The “liquidated damages” clause in a real estate contract is basically to protect buyers from being sued by sellers for damages or “specific performance,” which basically forces the buyers to buy the house. Including a “liquidated damages” clause in your contract, agreed upon and signed by both parties, will limit your liability as a buyer to a specific amount of money, which will be forfeited in the event of breach of contract. At my closing, the buyers deposit was $3,000 (1.5% of the purchase price), which they forfeited.
But, what if the buyer’s deposit was only $500 or $1,000 and the seller has taken their house off the market and inspections have been performed? In some cases, the initial small earnest money deposit may not fully compensate them for the actual out-of-pocket expenses they incur as it nears closing. In this instance, there should be a stipulation in the initial contract that provides for additional deposits to be made by the buyer once the inspections have been performed and the buyer has been approved for the mortgage. The additional amount to be paid by the buyers toward their earnest money deposit should be enough to cover those additional expenses.
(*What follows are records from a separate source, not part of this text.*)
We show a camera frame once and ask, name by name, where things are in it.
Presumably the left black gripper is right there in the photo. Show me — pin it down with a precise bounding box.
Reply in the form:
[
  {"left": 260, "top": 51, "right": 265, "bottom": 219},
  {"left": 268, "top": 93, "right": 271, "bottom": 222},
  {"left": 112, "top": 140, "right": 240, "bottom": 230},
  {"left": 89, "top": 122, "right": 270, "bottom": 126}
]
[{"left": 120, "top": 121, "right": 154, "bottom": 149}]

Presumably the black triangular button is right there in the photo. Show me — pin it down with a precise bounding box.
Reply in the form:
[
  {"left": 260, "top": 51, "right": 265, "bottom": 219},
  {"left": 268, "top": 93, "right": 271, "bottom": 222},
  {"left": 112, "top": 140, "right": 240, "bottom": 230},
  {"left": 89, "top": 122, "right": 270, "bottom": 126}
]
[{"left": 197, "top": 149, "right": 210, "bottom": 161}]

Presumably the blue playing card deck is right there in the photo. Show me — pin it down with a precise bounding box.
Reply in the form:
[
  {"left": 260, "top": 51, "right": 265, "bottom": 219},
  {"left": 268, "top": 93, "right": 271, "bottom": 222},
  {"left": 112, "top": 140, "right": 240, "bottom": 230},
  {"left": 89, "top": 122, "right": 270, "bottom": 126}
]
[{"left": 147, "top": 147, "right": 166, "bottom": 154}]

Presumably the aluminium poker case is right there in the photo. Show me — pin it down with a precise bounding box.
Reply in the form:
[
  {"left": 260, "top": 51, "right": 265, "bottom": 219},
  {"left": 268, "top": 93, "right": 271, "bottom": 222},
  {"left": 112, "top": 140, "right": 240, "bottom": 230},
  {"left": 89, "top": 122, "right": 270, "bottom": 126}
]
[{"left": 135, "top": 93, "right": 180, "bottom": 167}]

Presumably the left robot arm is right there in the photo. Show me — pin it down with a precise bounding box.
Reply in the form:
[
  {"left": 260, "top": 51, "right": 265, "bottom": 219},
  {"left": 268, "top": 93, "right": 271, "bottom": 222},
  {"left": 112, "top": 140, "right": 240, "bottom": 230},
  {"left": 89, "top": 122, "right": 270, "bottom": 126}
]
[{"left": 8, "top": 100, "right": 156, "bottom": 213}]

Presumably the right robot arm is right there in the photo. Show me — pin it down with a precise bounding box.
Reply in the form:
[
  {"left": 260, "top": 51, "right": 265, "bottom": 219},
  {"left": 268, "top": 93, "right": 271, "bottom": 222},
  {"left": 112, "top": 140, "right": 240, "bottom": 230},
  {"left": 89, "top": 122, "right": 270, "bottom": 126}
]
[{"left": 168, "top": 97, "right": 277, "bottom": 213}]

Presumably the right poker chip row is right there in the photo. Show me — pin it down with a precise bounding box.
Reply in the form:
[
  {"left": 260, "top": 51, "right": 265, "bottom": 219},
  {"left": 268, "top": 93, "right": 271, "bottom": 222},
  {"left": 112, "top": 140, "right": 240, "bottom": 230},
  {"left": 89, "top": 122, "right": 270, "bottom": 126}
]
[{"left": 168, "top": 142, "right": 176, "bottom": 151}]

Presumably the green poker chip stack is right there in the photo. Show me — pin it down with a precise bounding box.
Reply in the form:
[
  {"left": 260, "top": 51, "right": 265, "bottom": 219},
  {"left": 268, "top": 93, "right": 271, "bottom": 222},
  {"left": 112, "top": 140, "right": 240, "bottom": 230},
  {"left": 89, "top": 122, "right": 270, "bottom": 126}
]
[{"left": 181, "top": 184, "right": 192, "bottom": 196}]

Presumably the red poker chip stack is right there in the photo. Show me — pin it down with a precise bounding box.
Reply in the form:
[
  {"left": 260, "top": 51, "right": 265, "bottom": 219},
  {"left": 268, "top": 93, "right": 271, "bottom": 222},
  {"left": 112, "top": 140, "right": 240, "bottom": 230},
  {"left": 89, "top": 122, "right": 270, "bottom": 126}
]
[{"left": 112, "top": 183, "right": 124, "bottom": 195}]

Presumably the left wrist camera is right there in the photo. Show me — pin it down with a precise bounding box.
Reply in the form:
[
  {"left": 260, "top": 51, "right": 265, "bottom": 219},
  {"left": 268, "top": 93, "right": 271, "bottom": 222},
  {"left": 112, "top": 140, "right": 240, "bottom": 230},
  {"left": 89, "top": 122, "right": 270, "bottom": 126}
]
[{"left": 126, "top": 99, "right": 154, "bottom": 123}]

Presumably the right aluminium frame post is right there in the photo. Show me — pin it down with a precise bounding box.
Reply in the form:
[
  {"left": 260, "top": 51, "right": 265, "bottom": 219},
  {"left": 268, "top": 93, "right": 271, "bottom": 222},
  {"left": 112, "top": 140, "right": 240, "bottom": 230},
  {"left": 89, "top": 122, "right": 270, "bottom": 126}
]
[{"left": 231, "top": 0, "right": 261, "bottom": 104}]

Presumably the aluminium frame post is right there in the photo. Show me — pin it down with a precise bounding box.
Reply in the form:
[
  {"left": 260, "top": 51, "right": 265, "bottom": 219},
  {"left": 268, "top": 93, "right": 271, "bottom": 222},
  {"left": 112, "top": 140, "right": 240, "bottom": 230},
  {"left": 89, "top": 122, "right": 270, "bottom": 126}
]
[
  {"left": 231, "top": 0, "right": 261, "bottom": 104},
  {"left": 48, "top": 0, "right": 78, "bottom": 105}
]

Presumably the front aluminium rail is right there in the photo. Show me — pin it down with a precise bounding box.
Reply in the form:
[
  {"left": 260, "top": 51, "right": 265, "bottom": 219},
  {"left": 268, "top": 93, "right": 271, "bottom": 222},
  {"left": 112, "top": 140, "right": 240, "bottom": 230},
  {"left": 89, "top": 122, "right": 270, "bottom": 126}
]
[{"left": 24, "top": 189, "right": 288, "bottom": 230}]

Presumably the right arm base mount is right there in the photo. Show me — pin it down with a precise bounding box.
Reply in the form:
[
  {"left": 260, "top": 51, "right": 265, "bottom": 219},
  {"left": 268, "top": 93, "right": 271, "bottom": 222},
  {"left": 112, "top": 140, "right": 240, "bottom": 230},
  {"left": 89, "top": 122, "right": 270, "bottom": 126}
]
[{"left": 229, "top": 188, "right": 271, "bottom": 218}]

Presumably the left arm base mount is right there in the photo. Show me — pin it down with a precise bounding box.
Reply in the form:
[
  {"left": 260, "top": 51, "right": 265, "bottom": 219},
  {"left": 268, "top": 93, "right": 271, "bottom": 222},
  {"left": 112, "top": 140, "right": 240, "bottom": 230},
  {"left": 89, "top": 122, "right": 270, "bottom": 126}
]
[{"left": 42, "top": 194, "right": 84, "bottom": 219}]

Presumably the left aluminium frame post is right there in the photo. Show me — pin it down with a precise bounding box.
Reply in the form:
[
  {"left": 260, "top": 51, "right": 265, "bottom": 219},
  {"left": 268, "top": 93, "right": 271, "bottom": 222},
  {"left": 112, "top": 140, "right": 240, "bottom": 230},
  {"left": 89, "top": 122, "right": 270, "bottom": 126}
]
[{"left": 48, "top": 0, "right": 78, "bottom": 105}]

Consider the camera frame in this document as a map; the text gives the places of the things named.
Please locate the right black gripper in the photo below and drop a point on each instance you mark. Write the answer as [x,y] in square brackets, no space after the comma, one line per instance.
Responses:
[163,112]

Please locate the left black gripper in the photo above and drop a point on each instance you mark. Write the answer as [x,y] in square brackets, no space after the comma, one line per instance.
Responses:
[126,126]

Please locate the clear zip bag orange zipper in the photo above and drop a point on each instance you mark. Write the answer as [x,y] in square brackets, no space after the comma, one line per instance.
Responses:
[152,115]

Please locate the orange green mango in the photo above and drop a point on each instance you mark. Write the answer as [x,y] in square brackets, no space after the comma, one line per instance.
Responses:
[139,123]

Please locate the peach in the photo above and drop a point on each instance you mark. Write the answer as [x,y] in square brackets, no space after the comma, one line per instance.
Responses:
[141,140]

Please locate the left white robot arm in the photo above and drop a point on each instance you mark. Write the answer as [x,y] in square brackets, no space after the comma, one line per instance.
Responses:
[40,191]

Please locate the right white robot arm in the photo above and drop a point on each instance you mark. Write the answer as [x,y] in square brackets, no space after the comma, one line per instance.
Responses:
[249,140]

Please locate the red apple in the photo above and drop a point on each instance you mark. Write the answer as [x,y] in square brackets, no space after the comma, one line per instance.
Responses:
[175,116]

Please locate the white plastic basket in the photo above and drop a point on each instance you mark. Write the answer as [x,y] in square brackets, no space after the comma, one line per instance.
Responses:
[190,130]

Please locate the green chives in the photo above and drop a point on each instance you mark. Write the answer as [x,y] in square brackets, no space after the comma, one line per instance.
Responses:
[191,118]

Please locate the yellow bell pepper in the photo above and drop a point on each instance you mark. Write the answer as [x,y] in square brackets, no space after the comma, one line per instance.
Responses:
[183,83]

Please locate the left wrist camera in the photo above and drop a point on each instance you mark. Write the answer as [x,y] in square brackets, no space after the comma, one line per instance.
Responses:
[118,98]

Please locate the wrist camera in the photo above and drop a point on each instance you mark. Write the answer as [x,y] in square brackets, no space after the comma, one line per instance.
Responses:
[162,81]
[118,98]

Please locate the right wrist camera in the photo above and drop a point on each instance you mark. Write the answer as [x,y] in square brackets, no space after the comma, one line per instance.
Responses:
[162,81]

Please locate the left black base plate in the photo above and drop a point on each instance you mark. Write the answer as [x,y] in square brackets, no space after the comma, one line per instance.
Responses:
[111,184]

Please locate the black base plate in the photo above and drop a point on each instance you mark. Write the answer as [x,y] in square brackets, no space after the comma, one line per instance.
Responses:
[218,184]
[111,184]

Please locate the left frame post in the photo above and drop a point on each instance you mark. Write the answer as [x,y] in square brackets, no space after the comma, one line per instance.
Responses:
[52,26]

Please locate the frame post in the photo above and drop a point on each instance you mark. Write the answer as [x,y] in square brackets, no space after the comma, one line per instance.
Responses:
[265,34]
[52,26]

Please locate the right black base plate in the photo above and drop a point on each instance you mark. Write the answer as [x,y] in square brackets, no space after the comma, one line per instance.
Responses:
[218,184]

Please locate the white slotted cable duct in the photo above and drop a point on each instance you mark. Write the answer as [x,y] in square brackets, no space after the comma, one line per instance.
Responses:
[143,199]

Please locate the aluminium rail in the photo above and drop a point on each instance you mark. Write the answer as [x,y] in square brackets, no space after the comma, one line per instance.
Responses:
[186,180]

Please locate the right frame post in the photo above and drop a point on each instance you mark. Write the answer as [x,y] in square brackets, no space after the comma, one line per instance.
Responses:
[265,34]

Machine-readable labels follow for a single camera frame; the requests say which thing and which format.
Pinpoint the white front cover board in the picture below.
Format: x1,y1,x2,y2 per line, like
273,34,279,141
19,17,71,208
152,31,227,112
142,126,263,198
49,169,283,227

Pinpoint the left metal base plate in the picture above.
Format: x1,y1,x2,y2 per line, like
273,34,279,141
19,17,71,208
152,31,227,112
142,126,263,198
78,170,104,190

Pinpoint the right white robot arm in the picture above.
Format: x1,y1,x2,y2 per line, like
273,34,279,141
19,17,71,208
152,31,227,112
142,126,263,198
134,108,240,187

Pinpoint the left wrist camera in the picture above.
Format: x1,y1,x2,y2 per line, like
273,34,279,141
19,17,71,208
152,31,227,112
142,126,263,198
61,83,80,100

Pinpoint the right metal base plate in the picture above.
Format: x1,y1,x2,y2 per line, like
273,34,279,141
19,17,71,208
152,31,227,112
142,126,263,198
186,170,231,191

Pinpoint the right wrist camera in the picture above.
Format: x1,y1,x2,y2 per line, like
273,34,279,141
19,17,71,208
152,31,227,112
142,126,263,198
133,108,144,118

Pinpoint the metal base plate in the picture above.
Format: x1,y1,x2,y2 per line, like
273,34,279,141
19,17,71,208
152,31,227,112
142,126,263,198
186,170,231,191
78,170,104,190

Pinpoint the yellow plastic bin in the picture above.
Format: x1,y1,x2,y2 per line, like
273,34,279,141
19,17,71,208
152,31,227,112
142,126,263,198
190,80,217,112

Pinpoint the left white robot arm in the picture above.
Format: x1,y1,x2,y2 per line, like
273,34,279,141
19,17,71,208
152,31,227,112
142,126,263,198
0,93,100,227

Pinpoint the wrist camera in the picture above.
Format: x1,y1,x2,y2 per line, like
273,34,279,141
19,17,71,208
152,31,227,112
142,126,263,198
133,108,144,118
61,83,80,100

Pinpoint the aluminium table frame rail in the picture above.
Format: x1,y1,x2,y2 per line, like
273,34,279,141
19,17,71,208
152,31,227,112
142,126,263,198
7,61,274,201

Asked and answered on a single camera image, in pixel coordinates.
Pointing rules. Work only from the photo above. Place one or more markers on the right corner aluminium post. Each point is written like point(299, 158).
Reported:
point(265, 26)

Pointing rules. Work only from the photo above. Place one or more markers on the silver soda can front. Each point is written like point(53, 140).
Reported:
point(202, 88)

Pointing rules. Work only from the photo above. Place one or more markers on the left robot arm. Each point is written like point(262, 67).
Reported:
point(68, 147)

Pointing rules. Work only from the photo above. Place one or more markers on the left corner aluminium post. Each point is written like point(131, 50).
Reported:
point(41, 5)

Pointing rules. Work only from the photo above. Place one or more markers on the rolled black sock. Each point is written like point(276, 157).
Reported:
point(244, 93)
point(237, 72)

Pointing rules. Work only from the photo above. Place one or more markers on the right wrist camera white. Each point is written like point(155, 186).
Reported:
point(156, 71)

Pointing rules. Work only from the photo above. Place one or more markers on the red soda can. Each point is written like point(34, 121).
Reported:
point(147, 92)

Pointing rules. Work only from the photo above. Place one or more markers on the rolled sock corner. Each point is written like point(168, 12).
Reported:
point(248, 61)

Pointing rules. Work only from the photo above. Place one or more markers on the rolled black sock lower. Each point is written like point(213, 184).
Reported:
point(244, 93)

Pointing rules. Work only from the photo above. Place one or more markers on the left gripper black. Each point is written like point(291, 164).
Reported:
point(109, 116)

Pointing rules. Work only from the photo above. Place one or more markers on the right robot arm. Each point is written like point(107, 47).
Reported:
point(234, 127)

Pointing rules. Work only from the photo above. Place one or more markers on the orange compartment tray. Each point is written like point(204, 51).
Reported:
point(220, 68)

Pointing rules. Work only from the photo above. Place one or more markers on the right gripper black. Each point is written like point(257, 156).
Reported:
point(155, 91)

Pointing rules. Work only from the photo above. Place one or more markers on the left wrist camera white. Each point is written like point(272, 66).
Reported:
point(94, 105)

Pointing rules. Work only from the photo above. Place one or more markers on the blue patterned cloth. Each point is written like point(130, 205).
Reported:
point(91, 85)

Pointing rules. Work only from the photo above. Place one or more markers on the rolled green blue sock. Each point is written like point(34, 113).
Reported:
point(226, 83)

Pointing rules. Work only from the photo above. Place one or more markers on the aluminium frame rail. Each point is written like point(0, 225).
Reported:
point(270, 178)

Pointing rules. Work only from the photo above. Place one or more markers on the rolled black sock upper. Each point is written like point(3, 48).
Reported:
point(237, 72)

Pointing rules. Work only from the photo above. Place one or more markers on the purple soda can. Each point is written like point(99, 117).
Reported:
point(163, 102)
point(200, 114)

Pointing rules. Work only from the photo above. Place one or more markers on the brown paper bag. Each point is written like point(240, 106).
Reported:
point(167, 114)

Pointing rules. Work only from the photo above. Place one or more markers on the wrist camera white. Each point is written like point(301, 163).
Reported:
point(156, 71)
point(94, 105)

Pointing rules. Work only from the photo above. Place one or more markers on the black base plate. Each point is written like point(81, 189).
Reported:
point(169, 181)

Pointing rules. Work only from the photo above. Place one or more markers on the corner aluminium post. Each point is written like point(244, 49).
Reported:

There are instances where the buyer will not be in breach of the contract and will receive their earnest money back:
1. If the contract stipulates that mortgage financing has to be approved within a certain period of time (usually15-30 days) and the buyer has timely applied for it but was not approved, then the earnest money is returned to the buyer.
2. If there is a stipulation in the contract that repairs should not exceed a certain amount (usually 3% of the purchase price or whatever amount can be agreed upon) and the repairs which are needed (in accordance with the property inspection) exceed that amount, the buyer can back out and get their earnest money back, or re-negotiate with the seller.
But who gets to hold the deposit? There are options and requirements, which will vary state by state, but it should also be stipulated in the contract:
1. The seller could hold the funds, but that’s not a good thing. If there’s a problem with closing, the seller may not be willing to return your money.
2. The real estate firm could hold the money, but some companies don’t have separate trust accounts and don’t want the hassle, especially if there’s interest involved. However, in some states, it is a requirement for a real estate company to have a trust account for this very reason.
3. A title company, attorney, bank or escrow firm can hold your money, which is probably the best option. But, there should also be a stipulation as to who gets the interest on the money.
What if the buyer breaches the contract but refuses to allow the escrow agent to release the funds? In these instances, a seller could sue for further damages more than the deposit because the release of the deposit is a condition of the liquidated damages clause. Sometimes, it’s better to just give up the deposit than pay additional attorney’s fees and costs to fight it. Obviously, your decision would depend on the amount of the deposit in question.
A real estate salesperson or broker is not an attorney. There are standardized real estate contracts for each state, but as is true with any contract, especially one which will probably be the largest investment in your life, you should have an attorney review and explain it to you before you sign.